**WORK INSTRUCTION**
For the data below, please report each line where the word "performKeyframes" is found.

*** Opening of MATERIAL FOR THIS EXERCISE ***

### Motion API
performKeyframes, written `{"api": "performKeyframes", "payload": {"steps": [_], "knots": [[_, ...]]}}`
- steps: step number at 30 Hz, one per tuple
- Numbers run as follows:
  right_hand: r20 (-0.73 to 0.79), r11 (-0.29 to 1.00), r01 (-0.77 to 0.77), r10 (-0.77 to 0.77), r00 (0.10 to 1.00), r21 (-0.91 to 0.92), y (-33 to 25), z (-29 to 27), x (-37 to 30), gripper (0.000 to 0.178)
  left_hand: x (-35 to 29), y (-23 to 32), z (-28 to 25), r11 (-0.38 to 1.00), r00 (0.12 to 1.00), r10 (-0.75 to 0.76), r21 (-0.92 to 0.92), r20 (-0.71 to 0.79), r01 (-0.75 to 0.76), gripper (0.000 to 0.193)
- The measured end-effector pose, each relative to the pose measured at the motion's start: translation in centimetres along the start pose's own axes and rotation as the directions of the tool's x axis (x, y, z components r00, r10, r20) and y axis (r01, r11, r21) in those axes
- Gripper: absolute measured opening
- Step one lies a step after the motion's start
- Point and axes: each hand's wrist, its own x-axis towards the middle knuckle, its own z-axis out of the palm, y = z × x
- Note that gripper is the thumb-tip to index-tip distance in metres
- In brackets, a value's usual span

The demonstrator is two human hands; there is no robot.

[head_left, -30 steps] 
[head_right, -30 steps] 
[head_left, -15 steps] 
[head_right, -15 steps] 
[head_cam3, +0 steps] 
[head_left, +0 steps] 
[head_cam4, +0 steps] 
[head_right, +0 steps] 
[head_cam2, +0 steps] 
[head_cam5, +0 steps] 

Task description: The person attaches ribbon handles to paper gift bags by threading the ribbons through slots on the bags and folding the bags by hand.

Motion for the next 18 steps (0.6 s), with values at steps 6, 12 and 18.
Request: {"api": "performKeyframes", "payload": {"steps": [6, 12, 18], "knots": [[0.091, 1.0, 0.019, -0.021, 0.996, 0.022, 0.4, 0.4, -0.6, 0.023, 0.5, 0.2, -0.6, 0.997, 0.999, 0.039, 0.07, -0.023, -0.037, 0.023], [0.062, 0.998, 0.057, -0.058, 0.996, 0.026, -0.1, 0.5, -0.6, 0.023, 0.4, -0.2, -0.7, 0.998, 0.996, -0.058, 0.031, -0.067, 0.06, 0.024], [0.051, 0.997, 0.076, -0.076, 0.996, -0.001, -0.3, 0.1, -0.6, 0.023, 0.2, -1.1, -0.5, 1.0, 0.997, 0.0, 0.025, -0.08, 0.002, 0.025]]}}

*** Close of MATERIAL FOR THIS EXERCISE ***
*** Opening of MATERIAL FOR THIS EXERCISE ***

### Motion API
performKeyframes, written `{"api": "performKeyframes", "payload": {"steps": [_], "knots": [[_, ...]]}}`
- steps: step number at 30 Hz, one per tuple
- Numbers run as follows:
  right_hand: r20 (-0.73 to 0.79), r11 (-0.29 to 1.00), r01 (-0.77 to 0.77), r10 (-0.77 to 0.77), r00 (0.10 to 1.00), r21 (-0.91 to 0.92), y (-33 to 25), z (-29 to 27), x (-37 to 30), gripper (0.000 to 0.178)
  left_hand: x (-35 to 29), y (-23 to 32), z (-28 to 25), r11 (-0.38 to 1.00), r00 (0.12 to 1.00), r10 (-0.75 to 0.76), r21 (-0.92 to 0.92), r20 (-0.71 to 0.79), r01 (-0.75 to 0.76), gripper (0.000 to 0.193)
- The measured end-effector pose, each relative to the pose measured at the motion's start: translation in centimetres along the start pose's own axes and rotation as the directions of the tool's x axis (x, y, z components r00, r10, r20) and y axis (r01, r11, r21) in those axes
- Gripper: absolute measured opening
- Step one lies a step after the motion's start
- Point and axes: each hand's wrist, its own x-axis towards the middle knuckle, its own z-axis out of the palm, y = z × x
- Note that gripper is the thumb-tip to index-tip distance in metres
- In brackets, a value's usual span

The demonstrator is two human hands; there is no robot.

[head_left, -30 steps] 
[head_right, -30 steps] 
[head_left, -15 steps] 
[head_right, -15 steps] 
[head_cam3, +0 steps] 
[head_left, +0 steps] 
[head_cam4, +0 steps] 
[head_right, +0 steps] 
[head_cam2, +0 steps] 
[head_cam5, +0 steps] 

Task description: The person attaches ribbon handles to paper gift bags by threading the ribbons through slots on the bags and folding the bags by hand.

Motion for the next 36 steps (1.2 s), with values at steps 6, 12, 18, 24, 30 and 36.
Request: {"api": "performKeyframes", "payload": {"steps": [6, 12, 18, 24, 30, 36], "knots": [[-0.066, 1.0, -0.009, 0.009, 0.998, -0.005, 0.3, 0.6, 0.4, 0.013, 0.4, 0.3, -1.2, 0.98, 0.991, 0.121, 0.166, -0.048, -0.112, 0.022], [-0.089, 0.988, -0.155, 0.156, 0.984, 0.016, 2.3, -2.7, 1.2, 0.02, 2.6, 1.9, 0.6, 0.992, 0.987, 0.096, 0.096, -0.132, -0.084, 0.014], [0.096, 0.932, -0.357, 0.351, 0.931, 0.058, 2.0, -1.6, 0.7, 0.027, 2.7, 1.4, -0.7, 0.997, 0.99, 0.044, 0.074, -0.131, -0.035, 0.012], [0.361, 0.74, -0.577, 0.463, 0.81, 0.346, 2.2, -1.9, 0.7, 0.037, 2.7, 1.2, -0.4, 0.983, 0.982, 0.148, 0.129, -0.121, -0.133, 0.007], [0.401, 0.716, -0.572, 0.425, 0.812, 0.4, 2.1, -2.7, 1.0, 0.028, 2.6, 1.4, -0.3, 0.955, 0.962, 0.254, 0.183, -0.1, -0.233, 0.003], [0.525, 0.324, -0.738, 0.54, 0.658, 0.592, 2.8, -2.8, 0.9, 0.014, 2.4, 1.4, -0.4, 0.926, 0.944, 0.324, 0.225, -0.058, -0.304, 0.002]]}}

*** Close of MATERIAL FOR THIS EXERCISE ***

**COMPLETED TASK**
performKeyframes, written `{"api": "performKeyframes", "payload": {"steps": [_], "knots": [[_, ...]]}}`
Request: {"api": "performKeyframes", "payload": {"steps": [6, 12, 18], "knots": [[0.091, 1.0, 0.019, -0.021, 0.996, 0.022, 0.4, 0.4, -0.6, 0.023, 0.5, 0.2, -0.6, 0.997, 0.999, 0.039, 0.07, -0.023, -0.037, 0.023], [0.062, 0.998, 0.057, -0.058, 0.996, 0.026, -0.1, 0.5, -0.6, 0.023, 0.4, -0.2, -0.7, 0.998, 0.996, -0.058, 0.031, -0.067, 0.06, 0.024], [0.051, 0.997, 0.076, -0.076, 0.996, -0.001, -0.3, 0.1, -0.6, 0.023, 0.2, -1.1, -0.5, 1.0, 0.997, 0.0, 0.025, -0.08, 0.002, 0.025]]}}
performKeyframes, written `{"api": "performKeyframes", "payload": {"steps": [_], "knots": [[_, ...]]}}`
Request: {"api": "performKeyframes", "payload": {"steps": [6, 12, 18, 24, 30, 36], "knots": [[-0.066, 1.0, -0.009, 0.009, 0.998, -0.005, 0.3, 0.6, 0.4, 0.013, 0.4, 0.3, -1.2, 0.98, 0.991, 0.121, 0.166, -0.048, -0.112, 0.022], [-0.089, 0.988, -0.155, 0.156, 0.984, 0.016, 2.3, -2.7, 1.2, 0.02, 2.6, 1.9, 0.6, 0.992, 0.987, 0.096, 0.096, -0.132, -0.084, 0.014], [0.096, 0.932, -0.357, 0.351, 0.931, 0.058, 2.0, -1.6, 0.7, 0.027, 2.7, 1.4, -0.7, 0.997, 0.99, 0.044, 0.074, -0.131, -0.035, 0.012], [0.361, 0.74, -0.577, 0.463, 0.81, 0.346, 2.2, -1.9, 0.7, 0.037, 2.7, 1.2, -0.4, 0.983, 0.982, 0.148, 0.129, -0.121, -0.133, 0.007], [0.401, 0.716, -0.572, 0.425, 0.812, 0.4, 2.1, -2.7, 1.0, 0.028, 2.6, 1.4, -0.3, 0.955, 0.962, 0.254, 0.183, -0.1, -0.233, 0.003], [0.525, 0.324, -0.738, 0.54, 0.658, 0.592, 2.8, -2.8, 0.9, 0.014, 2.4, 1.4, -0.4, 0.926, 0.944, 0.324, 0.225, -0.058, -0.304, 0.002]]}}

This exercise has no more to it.